Like earthworms and snails, roly polies help in the decomposition of fauna, returning organic matter to the soil, “where it is further digested by fungi, protozoans, and bacteria, hence making nitrates, phosphates, and other vital nutrients available to plants,” explains a natural resources guide. And, unless you have a tsunami of roly polies flooding your garden, these creatures are not pests. They don’t eat live vegetation or chew through leaves, to settle their tummies after gorging on chocolate cake, ice cream cones, pickles, Swiss cheese, salami, lollipops, cherry pie, sausages, cupcakes, and watermelons, like a very hungry caterpillar. In the natural world, decay is part of life, and a roly poly helps return the nutrients captured in dead vegetation to the soil.
Because of their need to live in damp areas on land, roly polies are particularly suited to thrive in places where few other species can go, like where polluted water has settled into the ground, leaving harmful heavy metals in the soil.
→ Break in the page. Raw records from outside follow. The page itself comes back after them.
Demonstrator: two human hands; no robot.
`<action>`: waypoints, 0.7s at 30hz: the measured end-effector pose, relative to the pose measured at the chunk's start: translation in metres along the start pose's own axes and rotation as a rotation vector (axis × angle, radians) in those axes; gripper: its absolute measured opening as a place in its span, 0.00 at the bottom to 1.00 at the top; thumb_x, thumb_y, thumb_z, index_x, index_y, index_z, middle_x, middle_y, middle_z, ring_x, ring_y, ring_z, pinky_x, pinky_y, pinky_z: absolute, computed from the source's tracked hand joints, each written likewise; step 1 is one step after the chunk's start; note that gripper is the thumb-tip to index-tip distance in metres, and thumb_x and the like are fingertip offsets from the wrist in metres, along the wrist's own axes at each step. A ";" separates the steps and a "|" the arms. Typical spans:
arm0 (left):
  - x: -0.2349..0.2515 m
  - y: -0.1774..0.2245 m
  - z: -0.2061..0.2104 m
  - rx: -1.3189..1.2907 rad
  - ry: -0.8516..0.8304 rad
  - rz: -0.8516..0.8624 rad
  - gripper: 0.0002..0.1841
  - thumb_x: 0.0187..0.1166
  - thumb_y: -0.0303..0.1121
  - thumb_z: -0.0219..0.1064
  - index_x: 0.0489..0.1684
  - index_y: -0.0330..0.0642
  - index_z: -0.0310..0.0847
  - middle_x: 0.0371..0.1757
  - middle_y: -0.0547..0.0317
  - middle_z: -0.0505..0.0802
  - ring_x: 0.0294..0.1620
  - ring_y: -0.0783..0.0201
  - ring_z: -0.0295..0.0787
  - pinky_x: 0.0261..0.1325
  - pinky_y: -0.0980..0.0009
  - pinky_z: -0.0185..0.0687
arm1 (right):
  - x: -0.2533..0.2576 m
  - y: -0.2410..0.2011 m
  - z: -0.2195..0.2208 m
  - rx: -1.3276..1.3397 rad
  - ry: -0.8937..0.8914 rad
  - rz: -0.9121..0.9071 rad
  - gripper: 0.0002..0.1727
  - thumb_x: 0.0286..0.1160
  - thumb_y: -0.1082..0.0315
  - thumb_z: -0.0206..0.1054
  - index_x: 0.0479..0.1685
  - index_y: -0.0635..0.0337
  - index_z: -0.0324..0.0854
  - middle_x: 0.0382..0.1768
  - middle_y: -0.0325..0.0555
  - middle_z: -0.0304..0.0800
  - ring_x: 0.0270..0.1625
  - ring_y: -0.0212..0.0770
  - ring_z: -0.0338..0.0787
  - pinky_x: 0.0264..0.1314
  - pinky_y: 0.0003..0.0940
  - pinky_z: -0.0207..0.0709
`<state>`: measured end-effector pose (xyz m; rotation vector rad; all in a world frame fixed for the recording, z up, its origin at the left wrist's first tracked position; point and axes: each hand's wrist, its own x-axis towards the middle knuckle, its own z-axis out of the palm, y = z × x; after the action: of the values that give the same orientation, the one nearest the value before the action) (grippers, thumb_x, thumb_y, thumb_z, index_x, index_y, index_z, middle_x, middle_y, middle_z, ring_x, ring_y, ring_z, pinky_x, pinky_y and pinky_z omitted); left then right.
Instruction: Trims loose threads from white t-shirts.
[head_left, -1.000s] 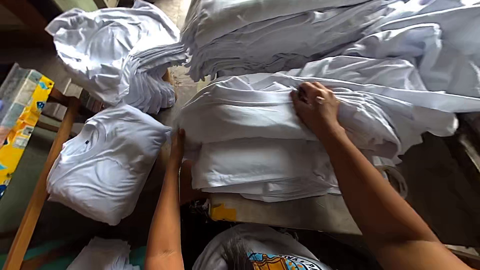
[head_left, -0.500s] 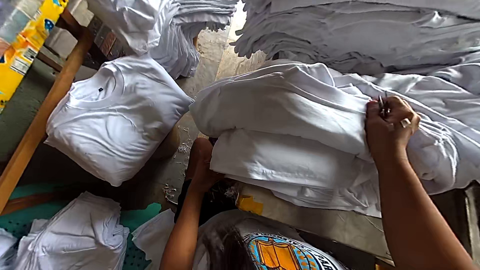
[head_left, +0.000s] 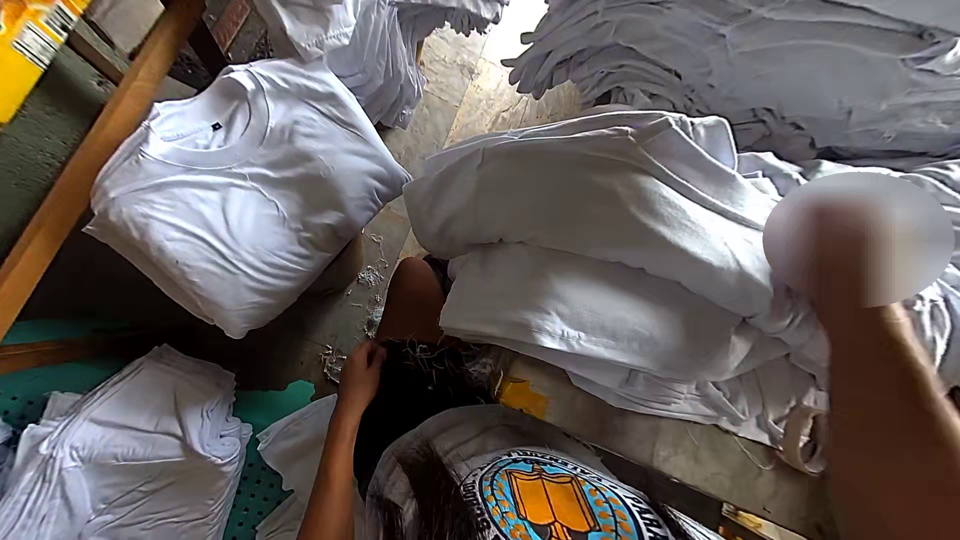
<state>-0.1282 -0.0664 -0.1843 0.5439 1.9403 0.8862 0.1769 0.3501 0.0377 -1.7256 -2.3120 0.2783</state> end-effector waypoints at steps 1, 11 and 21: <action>0.006 0.014 0.001 -0.076 0.020 0.045 0.18 0.89 0.33 0.57 0.58 0.22 0.83 0.57 0.32 0.88 0.62 0.44 0.86 0.70 0.49 0.77 | 0.016 0.013 -0.008 0.020 -0.010 -0.032 0.29 0.93 0.55 0.50 0.62 0.81 0.74 0.55 0.83 0.81 0.58 0.74 0.83 0.63 0.72 0.70; 0.057 0.136 0.076 -1.144 -0.366 -0.225 0.21 0.93 0.48 0.48 0.64 0.41 0.77 0.45 0.54 0.91 0.44 0.63 0.91 0.50 0.62 0.88 | 0.109 0.066 -0.017 -0.334 -0.266 0.020 0.27 0.96 0.58 0.48 0.72 0.75 0.77 0.71 0.85 0.75 0.77 0.87 0.69 0.72 0.87 0.53; 0.060 0.149 0.044 -0.906 -0.074 0.058 0.15 0.90 0.32 0.56 0.65 0.31 0.75 0.41 0.54 0.93 0.40 0.67 0.93 0.48 0.67 0.91 | 0.117 0.066 -0.014 -0.459 -0.104 -0.041 0.30 0.89 0.44 0.56 0.62 0.66 0.83 0.59 0.81 0.84 0.66 0.85 0.80 0.60 0.87 0.64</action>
<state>-0.1160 0.0862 -0.1180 0.0823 1.2607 1.6074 0.2098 0.4810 0.0407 -1.8925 -2.6377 -0.1937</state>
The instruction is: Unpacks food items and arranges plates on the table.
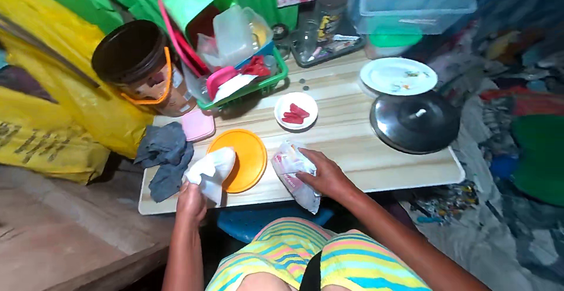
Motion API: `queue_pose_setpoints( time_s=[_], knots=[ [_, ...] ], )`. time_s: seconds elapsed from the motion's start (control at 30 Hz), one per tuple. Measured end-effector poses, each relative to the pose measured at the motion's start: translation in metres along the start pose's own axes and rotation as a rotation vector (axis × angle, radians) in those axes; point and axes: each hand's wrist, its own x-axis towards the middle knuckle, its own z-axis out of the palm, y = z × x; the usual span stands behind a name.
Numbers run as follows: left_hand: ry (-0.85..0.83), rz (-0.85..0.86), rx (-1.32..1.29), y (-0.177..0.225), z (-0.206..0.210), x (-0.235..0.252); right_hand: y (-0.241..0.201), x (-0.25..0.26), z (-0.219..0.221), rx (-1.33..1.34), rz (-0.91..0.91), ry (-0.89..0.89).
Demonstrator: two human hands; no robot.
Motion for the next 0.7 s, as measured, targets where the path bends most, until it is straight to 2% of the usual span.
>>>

Roly polies can eat these heavy metal deposits, like copper, zinc, lead, and cadmium—removing the toxic metal ions and restoring the soil to its natural state.
In this small way, roly polies contribute to the fight against climate change. And they do more. A PBS report on roly polies cited a Yale study about how land crustaceans play a role in slowing climate change:
[Roly polies] consume fungus that is responsible for breaking down organic matter in the soil, a process that releases carbon dioxide into the atmosphere. As the atmosphere warms, the fungus activity increases, resulting in more carbon released and even higher atmospheric temperatures. It’s a dangerous vortex. But when [roly polies] and their kin are present, they’re able to mitigate the effects of increased temperature by consuming more of the fungus. They’re small, but [roly polies] may be protecting us by slowing climate change.
Fossil fuel ideologues can remove articles about climate change from the EPA’s website, but climate change is beyond debate. I find some comfort in knowing there are creatures out there built to maintain a balance whenever balance is possible, but roly polies can only do so much on their own. While they may not have very complex operating systems, roly polies are a benign force: strange land crustaceans driven by obscure purposes to survive. Even the smallest of creatures, ones so inconsequential that we often mistake them for bugs, are not beyond our notice.